De Fahr-hakselwagen werd daarom ook gepromoot als combinatie voor de zomerstalvoedering omdat met de HW 35 één man alle werkzaamheden, dat wil zeggen oprapen, hakselen, transporteren, lossen en doseren alleen kon uitvoeren, waardoor de extra arbeid ten opzichte van beweiding tot een minimum zou worden beperkt.
Het gras werd door de 160 cm brede pickup uit het zwad opgenomen en door toevoerharken naar de kooihakselaar gevoerd. De theoretische haksellengte bedroeg 6, 9, 12 of 18 mm, al naar gelang 6, 4,3, of 2 messen waren gemonteerd.

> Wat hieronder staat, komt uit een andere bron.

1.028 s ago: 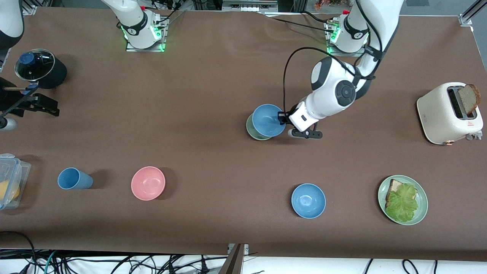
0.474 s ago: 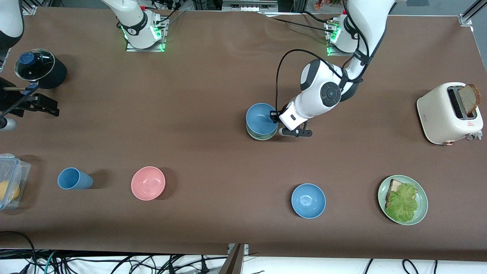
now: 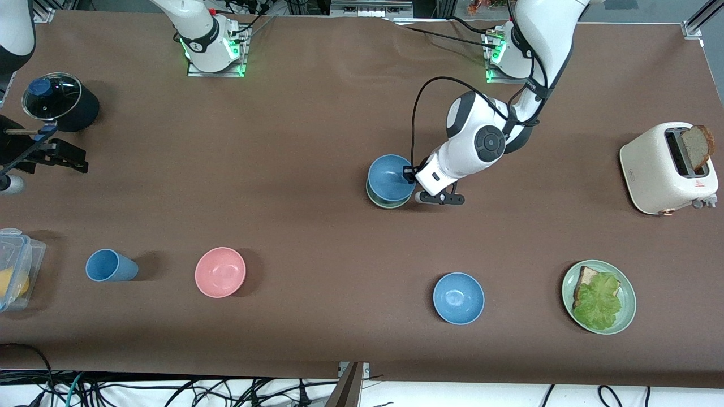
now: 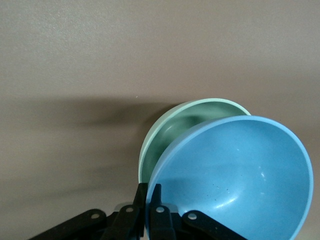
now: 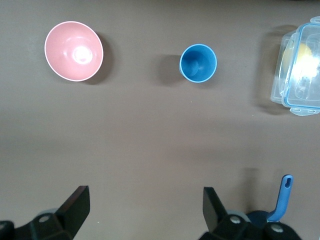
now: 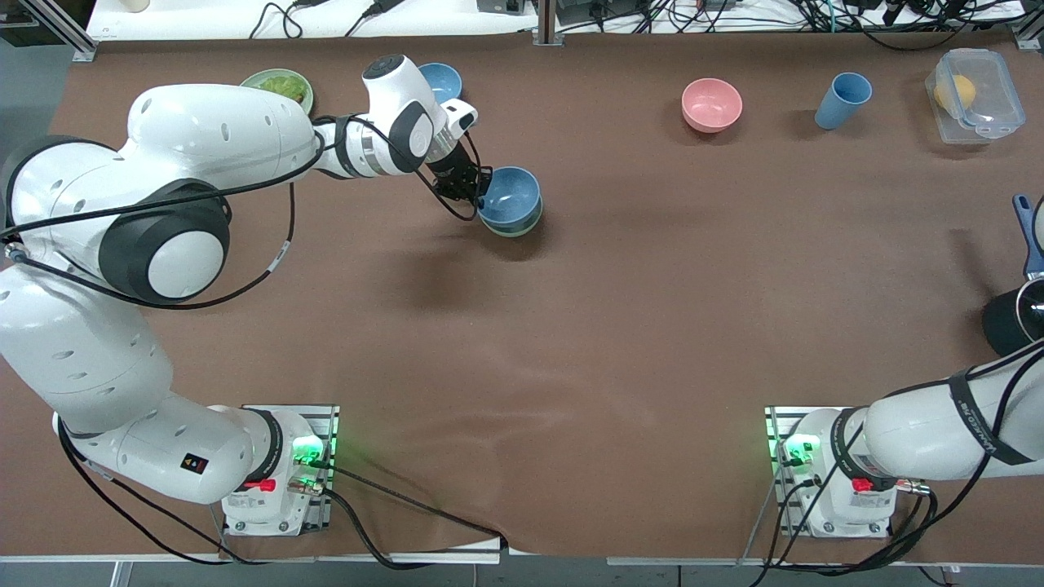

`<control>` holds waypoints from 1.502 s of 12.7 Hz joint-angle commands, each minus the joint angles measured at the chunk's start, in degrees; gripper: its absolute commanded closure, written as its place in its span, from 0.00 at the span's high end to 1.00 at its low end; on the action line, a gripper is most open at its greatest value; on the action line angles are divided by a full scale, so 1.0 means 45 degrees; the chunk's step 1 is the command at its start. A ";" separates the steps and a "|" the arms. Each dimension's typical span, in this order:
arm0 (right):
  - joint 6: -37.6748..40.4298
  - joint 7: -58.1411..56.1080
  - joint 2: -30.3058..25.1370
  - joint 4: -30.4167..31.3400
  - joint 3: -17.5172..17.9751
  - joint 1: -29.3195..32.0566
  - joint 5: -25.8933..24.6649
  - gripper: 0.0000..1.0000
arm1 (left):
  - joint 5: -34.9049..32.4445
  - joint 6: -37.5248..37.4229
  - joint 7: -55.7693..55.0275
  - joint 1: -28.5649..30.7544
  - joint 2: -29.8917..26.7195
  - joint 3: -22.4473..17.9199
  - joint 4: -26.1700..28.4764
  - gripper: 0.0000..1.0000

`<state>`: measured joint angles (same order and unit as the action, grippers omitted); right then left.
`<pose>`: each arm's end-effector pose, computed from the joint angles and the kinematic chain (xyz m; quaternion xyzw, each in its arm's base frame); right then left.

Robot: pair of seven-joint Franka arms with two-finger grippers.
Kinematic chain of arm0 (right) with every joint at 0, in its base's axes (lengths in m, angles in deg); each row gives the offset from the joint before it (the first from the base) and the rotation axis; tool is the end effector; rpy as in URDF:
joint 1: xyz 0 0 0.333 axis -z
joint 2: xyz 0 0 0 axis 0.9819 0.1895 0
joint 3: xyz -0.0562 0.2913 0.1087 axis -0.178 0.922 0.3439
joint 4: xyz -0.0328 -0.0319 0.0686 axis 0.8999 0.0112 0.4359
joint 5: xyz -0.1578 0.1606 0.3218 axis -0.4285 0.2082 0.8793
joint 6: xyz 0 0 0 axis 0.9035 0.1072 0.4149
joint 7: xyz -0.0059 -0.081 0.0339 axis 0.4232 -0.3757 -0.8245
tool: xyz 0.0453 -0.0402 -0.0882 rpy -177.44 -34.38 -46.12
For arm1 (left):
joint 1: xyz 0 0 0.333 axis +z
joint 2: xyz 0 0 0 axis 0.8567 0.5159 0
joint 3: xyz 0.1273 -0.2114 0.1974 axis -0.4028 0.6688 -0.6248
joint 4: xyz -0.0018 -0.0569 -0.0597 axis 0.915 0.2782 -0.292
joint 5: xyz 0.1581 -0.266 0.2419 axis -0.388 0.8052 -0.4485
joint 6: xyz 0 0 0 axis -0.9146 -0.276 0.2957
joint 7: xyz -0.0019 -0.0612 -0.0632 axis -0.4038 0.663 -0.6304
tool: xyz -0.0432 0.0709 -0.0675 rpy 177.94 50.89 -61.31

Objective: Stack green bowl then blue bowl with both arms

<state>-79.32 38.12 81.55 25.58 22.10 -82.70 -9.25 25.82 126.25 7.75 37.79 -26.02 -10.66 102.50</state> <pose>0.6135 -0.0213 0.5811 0.9983 0.0306 -0.0284 0.0395 0.5107 -0.3226 0.2352 0.9823 0.0149 -0.0822 0.1674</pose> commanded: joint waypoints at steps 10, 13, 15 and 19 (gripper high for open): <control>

Voor zomerstalvoedering volstonden 3 messen en monteerde men achteraan de wagen een dwarsbandje dat het gras voor het vee bracht.
Eénmanssysteem
Werken met de Fahr HW 35 opraaphakselwagen was een zuiver éénmanssysteem. Eén persoon verzorgde het hakselen, transport en het lossen. De capaciteit per dag lag dan ook niet hoog. Bij een opbrengst van 4 ton droge stof per hectare en een transportafstand van 500 m bedroeg de capaciteit 30 – 40 are per uur.
Bij de oogst van snijmais kon, per arbeidskracht en bij een lading van 3.300 kg en bij een transportafstand van 500 m, 1 hectare in ongeveer 8 uur worden geoogst.
De Fahr HW 35 was in theorie, een universele en economische combinatie doordat er op dezelfde hakselaar een graspickup en éénrijig maisvoorzetstuk kon worden gebruikt zowel voor de winning van voorgedroogd kuilgras als voor het hakselen van mais.
De kostprijs van de Fahr HW 35 schommelde rond de € 8.250 in 1973.